The Christendom was shaken by the capture of the Holy Land and began the Crusades. The Fourth Crusade ended on a note of deceit and betrayal, wherein Frankish troops in their galleys believed their purpose was to liberate the Holy Land, whereas, in actuality, they were headed for Egypt (the weakest point of the Muslim Empire), which was thought to be a better capture by their Commanders. Back home, their religious masters sought Egypt as an important trading partner and leaked to the troops their true destination, causing widespread anger and desertion. Thus, the attack on Egypt never bore fruit.
The benefits of establishing trade with rival parties far outweighed the perceived advantages of a military campaign. This phase of history showed religion dominate trade with military might being second to it. Religion was used as a driver of trade and rival beliefs exchanged goods, exposing the two-faced nature of man in the pursuit of material and necessary commodities.
Though there are numerous and important phases in the history of international trade, the few that convey the true nature of man’s dealings have been dwelt upon for convenience, considering the limited scope of this article.
No other “tribe” as the British were more accomplished in achieving world dominance in trade. An island nation with a small population was able to capture the international market by aggressive campaigning and the support of a sound navy.
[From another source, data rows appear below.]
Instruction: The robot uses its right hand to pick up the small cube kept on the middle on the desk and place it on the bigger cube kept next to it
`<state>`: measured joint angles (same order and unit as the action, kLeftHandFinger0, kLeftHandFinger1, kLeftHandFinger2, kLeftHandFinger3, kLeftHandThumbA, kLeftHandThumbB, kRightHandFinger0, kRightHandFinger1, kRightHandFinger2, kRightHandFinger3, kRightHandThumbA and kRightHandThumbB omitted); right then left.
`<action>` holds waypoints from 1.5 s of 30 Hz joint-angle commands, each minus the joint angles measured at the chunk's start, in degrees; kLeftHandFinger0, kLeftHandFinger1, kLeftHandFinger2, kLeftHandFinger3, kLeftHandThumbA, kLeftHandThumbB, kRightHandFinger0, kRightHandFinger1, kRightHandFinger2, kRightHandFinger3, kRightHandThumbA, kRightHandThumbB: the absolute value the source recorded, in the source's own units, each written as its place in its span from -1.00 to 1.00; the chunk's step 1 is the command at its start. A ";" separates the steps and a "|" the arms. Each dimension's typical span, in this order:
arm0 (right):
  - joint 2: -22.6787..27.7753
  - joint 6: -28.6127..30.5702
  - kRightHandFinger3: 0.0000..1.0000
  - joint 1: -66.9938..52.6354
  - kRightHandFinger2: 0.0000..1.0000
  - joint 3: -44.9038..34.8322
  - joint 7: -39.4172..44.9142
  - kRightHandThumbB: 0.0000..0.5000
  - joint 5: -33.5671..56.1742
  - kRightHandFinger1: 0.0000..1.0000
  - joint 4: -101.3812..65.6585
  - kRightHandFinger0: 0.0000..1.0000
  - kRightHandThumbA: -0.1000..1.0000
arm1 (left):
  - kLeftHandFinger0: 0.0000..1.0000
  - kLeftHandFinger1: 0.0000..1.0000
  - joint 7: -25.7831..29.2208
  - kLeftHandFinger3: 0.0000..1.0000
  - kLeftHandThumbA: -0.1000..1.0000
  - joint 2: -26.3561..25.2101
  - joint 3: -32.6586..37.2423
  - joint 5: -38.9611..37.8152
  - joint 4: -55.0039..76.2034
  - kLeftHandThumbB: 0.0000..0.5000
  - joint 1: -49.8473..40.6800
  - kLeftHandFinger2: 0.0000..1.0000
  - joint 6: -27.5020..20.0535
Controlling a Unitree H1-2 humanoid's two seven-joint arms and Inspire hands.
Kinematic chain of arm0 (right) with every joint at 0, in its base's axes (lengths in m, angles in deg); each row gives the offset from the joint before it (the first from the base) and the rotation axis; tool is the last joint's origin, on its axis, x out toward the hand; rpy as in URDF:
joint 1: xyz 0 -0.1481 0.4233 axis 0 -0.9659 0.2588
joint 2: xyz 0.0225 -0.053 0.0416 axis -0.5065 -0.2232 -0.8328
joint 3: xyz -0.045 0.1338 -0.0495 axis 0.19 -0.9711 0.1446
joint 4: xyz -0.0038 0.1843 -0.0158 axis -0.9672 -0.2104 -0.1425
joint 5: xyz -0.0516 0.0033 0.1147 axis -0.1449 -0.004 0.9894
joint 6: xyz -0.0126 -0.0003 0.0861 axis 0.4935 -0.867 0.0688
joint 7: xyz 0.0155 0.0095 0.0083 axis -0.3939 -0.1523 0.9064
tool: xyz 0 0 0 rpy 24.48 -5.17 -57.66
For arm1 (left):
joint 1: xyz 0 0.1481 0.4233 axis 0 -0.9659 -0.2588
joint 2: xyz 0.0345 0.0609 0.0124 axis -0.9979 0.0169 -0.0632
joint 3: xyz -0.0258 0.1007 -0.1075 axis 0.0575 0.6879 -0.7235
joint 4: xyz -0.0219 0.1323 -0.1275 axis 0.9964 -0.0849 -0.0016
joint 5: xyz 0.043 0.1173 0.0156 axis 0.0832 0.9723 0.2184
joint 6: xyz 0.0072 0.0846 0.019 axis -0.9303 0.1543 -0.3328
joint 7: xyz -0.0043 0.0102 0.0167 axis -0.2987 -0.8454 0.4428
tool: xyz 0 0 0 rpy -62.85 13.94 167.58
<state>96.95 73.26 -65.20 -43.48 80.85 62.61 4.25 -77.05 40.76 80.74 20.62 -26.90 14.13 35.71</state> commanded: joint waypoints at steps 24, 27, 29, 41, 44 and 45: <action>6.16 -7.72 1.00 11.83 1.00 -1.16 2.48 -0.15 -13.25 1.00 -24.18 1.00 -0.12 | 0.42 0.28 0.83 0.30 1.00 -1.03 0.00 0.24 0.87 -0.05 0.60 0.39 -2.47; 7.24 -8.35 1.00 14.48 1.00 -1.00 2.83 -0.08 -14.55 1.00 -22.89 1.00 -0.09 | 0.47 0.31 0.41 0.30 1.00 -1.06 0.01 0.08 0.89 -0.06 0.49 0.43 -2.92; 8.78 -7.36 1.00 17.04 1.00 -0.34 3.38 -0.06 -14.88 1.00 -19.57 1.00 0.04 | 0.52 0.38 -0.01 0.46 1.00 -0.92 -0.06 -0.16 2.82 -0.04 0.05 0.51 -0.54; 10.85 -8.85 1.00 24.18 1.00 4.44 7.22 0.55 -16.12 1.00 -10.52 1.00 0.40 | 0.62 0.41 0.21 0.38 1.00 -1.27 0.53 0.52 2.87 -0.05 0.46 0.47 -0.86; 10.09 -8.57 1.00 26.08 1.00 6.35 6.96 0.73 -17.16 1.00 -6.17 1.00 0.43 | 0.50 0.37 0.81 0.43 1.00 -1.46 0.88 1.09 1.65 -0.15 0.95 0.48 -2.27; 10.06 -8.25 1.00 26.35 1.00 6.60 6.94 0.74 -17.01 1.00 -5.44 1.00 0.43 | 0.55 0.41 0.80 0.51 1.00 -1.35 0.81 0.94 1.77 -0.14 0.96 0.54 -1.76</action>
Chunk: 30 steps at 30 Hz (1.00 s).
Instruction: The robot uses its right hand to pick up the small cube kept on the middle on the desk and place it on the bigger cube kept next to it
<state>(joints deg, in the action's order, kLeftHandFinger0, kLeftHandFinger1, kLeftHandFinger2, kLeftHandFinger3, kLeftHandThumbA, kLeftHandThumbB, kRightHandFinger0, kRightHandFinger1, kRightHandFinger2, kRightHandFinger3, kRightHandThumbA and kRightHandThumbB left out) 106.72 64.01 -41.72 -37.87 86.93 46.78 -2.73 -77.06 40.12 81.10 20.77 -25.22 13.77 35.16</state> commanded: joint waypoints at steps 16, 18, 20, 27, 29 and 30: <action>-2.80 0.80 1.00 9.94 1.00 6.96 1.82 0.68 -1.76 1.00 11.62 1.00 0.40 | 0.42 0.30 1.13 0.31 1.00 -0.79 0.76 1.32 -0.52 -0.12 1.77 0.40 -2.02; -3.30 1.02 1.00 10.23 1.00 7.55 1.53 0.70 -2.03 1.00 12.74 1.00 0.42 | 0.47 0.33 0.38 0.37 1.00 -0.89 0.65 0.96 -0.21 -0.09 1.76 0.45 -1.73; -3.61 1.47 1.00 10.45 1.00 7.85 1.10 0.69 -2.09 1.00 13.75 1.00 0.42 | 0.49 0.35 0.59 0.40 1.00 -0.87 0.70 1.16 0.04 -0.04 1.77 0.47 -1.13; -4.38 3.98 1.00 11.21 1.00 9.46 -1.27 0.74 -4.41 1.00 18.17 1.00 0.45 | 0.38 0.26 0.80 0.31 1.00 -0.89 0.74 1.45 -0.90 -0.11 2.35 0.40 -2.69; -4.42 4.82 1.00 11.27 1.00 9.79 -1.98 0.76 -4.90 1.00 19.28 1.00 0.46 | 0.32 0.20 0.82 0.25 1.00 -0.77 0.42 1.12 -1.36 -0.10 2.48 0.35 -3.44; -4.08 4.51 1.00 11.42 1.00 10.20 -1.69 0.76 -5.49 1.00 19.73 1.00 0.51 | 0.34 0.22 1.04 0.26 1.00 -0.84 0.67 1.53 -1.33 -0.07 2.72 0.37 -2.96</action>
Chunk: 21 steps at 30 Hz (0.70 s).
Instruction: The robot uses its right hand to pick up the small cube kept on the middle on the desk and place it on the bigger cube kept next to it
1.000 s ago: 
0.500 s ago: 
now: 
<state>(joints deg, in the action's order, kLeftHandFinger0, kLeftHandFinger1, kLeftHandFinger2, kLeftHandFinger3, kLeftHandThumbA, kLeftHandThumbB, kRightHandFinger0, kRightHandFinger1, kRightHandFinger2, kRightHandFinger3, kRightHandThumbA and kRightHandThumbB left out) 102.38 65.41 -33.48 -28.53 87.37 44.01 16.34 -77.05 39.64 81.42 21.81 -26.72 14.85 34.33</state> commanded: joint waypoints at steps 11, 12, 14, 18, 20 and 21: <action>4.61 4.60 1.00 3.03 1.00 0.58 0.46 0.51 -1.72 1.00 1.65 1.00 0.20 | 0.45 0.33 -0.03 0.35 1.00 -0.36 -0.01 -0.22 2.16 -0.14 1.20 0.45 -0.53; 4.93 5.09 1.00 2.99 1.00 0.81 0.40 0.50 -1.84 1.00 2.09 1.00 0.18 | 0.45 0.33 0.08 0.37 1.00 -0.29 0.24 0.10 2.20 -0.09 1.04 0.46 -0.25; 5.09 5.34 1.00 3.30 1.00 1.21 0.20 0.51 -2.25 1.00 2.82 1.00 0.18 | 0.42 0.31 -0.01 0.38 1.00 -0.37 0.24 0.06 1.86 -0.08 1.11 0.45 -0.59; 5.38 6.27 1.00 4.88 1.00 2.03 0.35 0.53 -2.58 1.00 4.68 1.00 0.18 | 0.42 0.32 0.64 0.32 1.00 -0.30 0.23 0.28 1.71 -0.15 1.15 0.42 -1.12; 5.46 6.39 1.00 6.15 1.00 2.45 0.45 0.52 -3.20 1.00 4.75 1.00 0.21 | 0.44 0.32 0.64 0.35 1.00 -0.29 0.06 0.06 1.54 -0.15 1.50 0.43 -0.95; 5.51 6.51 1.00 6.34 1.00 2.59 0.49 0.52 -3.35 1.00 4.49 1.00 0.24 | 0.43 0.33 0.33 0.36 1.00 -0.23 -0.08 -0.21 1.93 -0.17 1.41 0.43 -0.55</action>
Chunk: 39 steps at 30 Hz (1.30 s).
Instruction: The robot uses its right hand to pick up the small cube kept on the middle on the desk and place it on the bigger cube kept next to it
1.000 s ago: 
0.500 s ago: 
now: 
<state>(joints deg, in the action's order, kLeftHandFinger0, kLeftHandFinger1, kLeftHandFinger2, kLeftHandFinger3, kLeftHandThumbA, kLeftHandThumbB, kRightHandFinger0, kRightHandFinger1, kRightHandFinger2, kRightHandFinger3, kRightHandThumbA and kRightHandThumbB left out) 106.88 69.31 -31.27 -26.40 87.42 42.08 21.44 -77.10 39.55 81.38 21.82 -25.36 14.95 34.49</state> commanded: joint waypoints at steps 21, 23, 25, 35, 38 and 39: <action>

They landed on foreign shores and obtained territories and resources through deceitful foreign policy and literal hostile takeovers.
The nature of their conquests and control on the world’s key resources was plain – to fulfil the needs and demands of their home population and provide resources to expand their military and naval might. Foreign soils were exploited with complete disregard for their topography, environment and requirements of the indigenous people. Glaring examples of such misconduct were India, Africa and South-East Asia amongst the territories under their control.
Raw materials and resources were often sourced from colonies to feed the industries back home. The finished products were then sold to the markets and sent overseas to colonies which were a source of vital revenue that financed all their ventures.
The British example only proves man’s greed for resources and the unscrupulous means employed for obtaining them. He has often scammed his way through to rare resources to satiate his needs way beyond the fundamental necessities.
The one important entity missing in the context of world trade (in the contents of this article) is India.
India never needed to attack other states or capture other territories due to abundance of resources and an advanced credit and exchange system that allowed all comforts and amenities to exist here. The goods that were not available locally were obtained through imports and exchanges via Indian port cities that lay on important sea lanes that commanded the Indian Ocean. In the Indian context, there were abundant resources to sustain life, culture and advanced institutions which drew the world’s attention and greed towards us. However, it was the inability of the individual states within to develop a pragmatic maritime outlook that prevented them from bolstering their defences against inimical entities. No doubt, there are lessons to be learnt which have relevance even today.
“Earth provides enough to satisfy every man’s needs but not every man’s greed”. However, in the free world, where it is only a thin line separating necessity from greed, the world, with its abundance, is not enough and man is willing to stake his life for it. All the modern wars have been about control of resources (which translates to territory), and so will they continue to be in future.
Man is now looking to new frontiers, even from celestial entities to “quench” his unsatiable thirst for resources, while competing with his earthly rivals. Even here, there are third parties looking to profiteer and trade for gains.
Man has come a full circle in world trade and seems steadfast in repeating history for the new “seas” he wishes to dominate.